L'idée de cette histoire a été inspiré à Kore-Eda par un fait divers sur des familles touchant illégalement des pensions retraites alors que les parents sont morts depuis longtemps : "La première chose qui me soit venue en tête a été cette phrase : "seul le crime nous a réunis". Au Japon, les fraudes à l'assurance-retraite et les parents qui obligent leurs enfants à voler sont sévèrement fustigés. Bien entendu, il est légitime de vilipender les auteurs de tels actes, mais je me demande pourquoi on se met en colère pour des délits aussi insignifiants alors qu'il y a des milliers de criminels qui commettent des actes beaucoup plus graves en toute impunité. Depuis le tremblement de terre en 2011, je m'interroge sur ceux qui répètent sans cesse que les liens familiaux sont importants. Et j'ai donc eu envie d'explorer la nature de ces rapports en m'intéressant à une famille liée par des délits."... On pourrait tiquer un peu sur ces propos, est-ce parce qu'il y existe pire qu'il faut excuser de tels actes ?! On pourrait ajouter "qui vole un oeuf vole un boeuf" ?! Et surtout Kore-Eda oublie que ces personnages ne sont pas que des voleurs à l'étalage !... Néanmoins, le scénario (signé également de Kore-Eda) reste particulièrement bien construit avec une première partie qui nous met en présence d'une famille qui, outre ses larcins, semble normale sous tous rapports avec mamie, les parents et les enfants. Plusieurs indices viennent au fur et à mesure fissurer les liens internes et filiaux. Ainsi au début on s'attache plutôt facilement à cette famille qui semble unie, avec des amusements, de l'intimité et aussi leurs larcins de survie. Mais quand on commence à déceler les travers de cette famille on perd petit à petit notre empathie pour eux, notamment et surtout pour les "parents", même la grand-mère finalement s'avère avoir eu un rôle particulièrement ambigü...
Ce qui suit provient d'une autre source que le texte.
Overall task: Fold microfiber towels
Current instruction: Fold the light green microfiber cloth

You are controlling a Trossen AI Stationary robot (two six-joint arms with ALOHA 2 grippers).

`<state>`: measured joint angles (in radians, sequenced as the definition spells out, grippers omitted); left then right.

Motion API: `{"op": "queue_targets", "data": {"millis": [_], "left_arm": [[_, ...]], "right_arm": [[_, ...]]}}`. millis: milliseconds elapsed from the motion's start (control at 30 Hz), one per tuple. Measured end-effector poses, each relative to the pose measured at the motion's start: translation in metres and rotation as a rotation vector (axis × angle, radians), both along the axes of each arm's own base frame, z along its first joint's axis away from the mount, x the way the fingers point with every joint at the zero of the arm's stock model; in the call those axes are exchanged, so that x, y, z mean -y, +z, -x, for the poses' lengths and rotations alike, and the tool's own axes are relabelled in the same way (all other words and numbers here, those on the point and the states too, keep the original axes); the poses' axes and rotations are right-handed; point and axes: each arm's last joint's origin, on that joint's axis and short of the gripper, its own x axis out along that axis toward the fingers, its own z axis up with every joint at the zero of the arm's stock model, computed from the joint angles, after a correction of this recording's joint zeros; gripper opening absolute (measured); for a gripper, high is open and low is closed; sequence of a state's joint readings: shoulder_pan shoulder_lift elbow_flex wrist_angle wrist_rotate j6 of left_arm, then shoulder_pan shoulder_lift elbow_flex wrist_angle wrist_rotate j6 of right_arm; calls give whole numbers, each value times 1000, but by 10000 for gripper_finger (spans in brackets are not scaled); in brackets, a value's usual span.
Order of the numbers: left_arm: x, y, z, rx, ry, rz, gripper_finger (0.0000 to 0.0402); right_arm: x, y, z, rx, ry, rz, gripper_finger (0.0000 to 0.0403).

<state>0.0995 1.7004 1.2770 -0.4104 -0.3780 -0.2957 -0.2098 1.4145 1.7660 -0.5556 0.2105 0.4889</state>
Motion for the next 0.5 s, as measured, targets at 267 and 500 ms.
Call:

Une Affaire de Famille (2018) de Hirokazu Kore-Eda

Les personnages sont décrits par Kore-Eda comme sympathiques, voir assez cocasses, comme si rien chez cette famille ne pouvait dérailler et que leurs menus larcins n'avaient rien de bien répréhensibles... Jusqu'à ce que cette vision prennent un coup dans l'aile puisque les larcins restent effectivement bien minimes faces aux révélations suivantes ! Tout à coup on reste perplexe devant la bienveillance du cinéaste envers ce qui reste des crimes. Les "parents" deviennent antipathiques tandis que les enfants tombent dans ce qu'on pourrait qualifier du syndrôme de Stokholm. On devine le propos de fond de Kore-Eda, soit démontrer que la famille ne prend pas toujours la forme traditionnelle et que la marginalité existe de par la répression policière... Si on peut comprendre le moyen utilisé, la légèreté autour des crimes et la façon dont le cinéaste veut nous forcer à excuser les crimes est un peu limite, voire dangereuse et malsaine ; ces adultes sont bels et biens dangereux et criminels, les enfants sont quoi qu'il arrive des victimes !... De son idée de départ Kore-Eda développe d'autres thèmes qui rendent son histoire presque hors-sujet. En conclusion un film un peu bancal entre l'émotion de la première partie et celle qu'on nous tente de nous faire ressentir à l'insu de notre plein gré ensuite. Dommage car on aurait aimé un film plus cohérent avec son idée originelle, moins indulgent avec les criminels. Il reste tout de même son talent indéniable à décrire les sentiments, à jouer avec les émotions sans jamais tomber dans le pathos et l'excellence de la direction d'acteu r.